Pourquoi se réveiller maintenant ? « Le marché va croître rapidement car c’est une opportunité parmi d’autres pour lancer des programmes qui correspondent aux attentes sociétales et au ZAN. Il en va de la survie des promoteurs, qui feront moins d’opérations car plus risquées », anticipe Jacques Matillon.
La direction de Bureau Veritas Construction a décidé l’été dernier, sur fond d’enracinement de la crise du logement, d’ajouter un chapitre réhab’ à ses réunions techniques. Celles-ci rassemblent, tous les deux mois, « les opérationnels, la direction technique, les spécialistes régionaux et les commerciaux pour faire le point sur le décryptage réglementaire et les évolutions des modes constructifs », explique le dirigeant.
« Le développement du marché de la réhabilitation place Bureau Veritas au centre du jeu, grâce à notre expertise en analyse du risque. Dans le neuf, la situation est très différente car moins complexe. À nous d’accompagner nos clients à se conformer à des référentiels issus d’époques différentes, voire à se positionner en absence de référentiel », conseille-t-il.
Bureau Veritas Construction ne va pas se scinder en deux « business units », l’une consacrée à la construction, l’autre à la réhab’. « Le sujet de la réhabilitation est embarqué dans notre offre de services et de solutions : la « Ligne Verte ». Nous préférons former nos équipes et continuer de travailler avec les acteurs locaux comme le Service départemental d’incendie et de secours (SDIS) pour imaginer les solutions idoines en matière de réhabilitation », soutient-il.

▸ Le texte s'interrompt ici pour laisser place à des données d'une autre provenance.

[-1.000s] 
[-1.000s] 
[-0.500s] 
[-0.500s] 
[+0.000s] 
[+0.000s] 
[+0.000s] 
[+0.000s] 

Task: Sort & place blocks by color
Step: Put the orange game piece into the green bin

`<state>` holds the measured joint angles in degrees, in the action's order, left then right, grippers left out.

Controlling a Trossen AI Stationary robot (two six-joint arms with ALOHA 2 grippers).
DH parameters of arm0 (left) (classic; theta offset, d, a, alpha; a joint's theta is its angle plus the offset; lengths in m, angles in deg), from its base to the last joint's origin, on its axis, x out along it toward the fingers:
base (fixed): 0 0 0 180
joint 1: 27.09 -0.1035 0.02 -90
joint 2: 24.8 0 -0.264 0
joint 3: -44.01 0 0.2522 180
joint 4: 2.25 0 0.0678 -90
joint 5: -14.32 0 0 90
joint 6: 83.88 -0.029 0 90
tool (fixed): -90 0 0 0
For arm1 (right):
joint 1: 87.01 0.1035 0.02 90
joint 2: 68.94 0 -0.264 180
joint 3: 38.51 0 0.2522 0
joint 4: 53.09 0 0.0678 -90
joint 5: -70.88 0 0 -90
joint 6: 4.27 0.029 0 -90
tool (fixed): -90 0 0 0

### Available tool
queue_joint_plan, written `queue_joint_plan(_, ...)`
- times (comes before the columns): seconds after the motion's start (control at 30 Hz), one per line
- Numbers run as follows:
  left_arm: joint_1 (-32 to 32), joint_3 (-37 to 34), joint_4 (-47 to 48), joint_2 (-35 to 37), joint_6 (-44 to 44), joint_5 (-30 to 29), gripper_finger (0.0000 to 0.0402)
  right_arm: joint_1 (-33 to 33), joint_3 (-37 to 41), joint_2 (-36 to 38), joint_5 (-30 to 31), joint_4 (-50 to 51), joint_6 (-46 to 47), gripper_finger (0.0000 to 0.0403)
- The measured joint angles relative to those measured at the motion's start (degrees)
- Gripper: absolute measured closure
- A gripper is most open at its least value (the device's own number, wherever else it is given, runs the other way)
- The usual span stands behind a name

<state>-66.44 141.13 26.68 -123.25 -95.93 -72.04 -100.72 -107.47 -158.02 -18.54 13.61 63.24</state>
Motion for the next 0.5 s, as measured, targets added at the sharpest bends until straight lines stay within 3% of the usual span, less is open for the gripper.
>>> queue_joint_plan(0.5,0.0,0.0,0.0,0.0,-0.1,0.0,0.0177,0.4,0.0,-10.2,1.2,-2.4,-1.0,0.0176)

Terre de Données identifie « les gisements de passoires thermiques »
De son côté, Terre de Données, jeune société spécialisée dans la collecte de données publiques relatives à la fabrique de la ville pour des collectivités ou encore des aménageurs, doit lancer le mois prochain Datarenov.
« Un outil capable de vous donner le pourcentage de logements étiquetés E, F et G (visés par une interdiction de mise en location, NDLR) dans telle commune ou tel quartier. L’idée est d’identifier, via une cartographie interactive, les gisements de passoires thermiques à traiter. Il s’agit d’une demande de nos clients promoteurs », témoigne Julien Cresp, co-fondateur.
Concrètement, Nexity, Redman ou encore le francilien Edelis, qui utilisent déjà ses autres outils, pourront connaître les caractéristiques de chaque immeuble, adresse par adresse : année de construction, surface utile, hauteur du bâtiment, matériaux utilisés… Un filtre permettra en outre d’isoler les diagnostics de performance énergétique (DPE) créés avec la méthode de calcul de 2021.
Les informations disponibles dépendent du recensement de la Base de données nationale des bâtiments (BDND) existants et de l’observatoire des DPE et audits énergétiques de l’Agence de la transition écologique (Ademe), dont la mise à jour est mensuelle. Le promoteur devra payer entre 200 et 250€ par quartier analysé.
Julien Cresp, entouré de deux acolytes en interne et de développeurs externes, est en train de lever des fonds pour recruter des commerciaux. Le premier chiffre d’affaires de Terre de Données, réalisé en 2023, affiche 150 000€. La jeune société vise les 800 000€ en 2024.